Adult mice were anesthetized by intraperitoneal injection of 0.017 ml of 25% Avitin per gram weight, and embryos were fixed in Bouin's fixative. Whole-mount pictures were taken using a Nikon SMZ-U dissecting scope and a Sony digital photo camera (model DKC-5000); images were processed using Photoshop 5.5. For whole-mount skeletal analysis, mice were fixed overnight in 95% ethanol after removing soft tissue. Cartilage was stained in a fresh solution of 80 ml 95% ethanol, 20 ml glacial acetic acid, and 15–30 mg alcian blue (Sigma-Aldrich) for 12–48 h. Skeleton was washed twice in 95% ethanol, and soft tissue was dissolved overnight in 2% KOH. Bones were stained overnight in 1% KOH, 75 μg/ml alizarin red S (Sigma-Aldrich), destained in 20% glycerol and 1% KOH for 3–7 d, and cleared first in 20% glycerol and 20% ethanol, and then in 50% glycerol and 50% ethanol. Images were prepared as described above. X-ray radiographs were performed on anesthesized mice using a Micro 50 (Microfocus Imaging) at 30 kV for 20–30 s. In situ TUNEL assay on paraffin sections was performed using the Apoptosis Detection System (Promega).
Affi-Gel blue agarose beads (Bio-Rad Laboratories) at 100–200 mesh (50–75 μm) were soaked in 100 ng/μl human recombinant BMP-4 (Genetics Institute) or in BSA, and implanted into interdigital tissue of E13.5 hindlimbs as described previously (Semba et al., 2000). After 6 h incubation at 37°C in 5% CO2, limbs were processed for in situ hybridization.
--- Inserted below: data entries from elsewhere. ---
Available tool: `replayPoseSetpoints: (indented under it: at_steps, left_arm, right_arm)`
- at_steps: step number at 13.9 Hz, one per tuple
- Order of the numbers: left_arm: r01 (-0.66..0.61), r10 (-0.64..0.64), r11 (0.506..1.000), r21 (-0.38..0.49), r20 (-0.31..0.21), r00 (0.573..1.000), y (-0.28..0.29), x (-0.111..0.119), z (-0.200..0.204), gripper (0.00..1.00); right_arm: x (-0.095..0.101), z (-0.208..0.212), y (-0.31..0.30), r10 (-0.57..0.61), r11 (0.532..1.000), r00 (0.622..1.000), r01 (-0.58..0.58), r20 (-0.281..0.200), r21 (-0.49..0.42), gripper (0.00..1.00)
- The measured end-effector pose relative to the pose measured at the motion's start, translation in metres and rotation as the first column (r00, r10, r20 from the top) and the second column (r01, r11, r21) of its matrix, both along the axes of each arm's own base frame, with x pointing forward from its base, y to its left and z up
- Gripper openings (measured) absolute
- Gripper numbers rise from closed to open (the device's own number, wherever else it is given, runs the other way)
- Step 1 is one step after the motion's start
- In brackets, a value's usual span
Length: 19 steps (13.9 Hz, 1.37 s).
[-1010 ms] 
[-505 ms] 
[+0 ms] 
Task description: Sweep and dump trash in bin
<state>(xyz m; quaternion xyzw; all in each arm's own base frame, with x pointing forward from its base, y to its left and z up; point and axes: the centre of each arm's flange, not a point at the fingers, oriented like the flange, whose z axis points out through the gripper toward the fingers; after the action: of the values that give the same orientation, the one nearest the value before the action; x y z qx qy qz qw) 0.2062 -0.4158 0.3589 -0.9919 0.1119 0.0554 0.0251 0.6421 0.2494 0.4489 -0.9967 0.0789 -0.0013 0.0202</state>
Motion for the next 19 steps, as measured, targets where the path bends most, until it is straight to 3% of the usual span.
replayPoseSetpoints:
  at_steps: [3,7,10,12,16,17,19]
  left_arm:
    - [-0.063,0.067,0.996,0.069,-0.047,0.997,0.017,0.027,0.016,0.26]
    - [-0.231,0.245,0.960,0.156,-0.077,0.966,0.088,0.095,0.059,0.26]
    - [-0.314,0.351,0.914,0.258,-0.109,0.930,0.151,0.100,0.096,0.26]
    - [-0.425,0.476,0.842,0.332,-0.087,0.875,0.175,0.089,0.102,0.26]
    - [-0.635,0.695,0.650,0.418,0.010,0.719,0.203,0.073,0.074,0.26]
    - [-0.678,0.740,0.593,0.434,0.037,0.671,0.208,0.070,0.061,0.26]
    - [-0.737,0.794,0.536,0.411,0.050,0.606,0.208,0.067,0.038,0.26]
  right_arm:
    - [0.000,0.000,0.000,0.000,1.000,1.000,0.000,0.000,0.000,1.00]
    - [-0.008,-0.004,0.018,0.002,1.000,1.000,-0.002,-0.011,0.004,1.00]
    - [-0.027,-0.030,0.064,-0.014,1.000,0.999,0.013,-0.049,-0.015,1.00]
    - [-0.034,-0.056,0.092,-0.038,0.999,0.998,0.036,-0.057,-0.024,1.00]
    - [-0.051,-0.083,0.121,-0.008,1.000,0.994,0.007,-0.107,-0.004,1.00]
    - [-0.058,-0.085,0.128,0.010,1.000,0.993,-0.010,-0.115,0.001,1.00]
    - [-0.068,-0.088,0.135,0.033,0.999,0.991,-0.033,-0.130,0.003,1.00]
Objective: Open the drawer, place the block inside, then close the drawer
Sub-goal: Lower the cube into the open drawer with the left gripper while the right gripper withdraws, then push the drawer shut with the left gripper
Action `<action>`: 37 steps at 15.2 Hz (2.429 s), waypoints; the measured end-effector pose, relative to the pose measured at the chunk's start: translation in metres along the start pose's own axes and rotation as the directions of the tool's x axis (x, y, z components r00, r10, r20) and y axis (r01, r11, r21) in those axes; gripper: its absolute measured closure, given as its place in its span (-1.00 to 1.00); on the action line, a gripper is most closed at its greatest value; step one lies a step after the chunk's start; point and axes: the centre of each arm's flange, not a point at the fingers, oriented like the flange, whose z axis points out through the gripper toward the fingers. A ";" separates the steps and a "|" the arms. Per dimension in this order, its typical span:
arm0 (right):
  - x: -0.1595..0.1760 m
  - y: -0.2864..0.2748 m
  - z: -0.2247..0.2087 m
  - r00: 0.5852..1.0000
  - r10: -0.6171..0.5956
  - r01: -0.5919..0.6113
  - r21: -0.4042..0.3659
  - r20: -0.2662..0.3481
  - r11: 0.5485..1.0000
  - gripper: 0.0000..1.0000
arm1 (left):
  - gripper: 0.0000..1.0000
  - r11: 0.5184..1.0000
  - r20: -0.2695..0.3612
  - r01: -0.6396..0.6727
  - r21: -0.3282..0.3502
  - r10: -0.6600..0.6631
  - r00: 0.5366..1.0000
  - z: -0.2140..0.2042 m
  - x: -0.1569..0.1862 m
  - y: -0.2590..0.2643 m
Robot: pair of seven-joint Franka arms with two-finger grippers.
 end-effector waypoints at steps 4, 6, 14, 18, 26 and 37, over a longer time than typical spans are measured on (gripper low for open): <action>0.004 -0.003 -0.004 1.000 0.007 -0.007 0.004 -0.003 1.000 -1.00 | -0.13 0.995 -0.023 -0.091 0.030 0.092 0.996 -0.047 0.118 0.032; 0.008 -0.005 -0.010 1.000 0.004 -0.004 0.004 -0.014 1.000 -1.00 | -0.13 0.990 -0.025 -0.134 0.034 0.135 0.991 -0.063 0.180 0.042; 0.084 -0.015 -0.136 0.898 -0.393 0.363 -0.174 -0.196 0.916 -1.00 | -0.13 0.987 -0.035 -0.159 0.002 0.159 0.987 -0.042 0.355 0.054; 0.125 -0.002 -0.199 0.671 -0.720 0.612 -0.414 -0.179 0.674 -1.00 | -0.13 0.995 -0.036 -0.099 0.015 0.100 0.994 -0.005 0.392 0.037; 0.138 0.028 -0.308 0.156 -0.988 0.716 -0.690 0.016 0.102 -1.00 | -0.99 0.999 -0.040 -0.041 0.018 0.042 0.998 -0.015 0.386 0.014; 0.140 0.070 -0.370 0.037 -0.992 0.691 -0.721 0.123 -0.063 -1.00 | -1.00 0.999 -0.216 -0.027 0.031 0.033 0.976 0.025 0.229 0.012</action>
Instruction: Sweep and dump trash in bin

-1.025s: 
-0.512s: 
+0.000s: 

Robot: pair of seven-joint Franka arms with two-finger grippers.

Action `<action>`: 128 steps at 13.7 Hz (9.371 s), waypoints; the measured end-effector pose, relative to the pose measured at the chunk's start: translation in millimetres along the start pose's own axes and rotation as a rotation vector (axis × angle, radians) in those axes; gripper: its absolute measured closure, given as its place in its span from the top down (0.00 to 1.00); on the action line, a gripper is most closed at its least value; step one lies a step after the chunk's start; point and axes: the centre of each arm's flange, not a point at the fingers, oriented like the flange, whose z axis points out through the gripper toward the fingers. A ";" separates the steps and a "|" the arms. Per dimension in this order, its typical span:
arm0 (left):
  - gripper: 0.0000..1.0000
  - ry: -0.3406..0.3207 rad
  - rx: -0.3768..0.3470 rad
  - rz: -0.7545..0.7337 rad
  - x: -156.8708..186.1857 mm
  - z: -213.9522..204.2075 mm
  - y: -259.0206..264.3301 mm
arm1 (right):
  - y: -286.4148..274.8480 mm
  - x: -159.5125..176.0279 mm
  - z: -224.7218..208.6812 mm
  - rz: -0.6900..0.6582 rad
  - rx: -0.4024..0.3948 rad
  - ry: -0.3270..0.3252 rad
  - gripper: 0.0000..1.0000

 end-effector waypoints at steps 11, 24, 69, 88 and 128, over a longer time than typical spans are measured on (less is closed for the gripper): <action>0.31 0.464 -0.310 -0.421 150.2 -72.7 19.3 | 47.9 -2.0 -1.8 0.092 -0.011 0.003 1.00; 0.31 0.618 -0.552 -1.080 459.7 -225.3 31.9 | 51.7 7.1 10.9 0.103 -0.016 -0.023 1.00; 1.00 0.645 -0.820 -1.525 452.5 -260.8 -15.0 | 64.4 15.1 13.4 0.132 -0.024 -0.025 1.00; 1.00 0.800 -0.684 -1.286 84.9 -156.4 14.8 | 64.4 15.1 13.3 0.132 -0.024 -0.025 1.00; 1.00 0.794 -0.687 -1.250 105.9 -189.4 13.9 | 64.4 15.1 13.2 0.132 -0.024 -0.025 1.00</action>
The authors thank Drs. M. Amling, M. Baron, T. Lufkin, L. Robertson, V. Rosen, and D. Sassoon for suggestions and critical reagents, and Ms. Karen Johnson for typing the manuscript.
This work was supported by grants from the National Institutes of Health (AR42044, GM18511), the National Marfan Foundation, and the Shriners Foundation.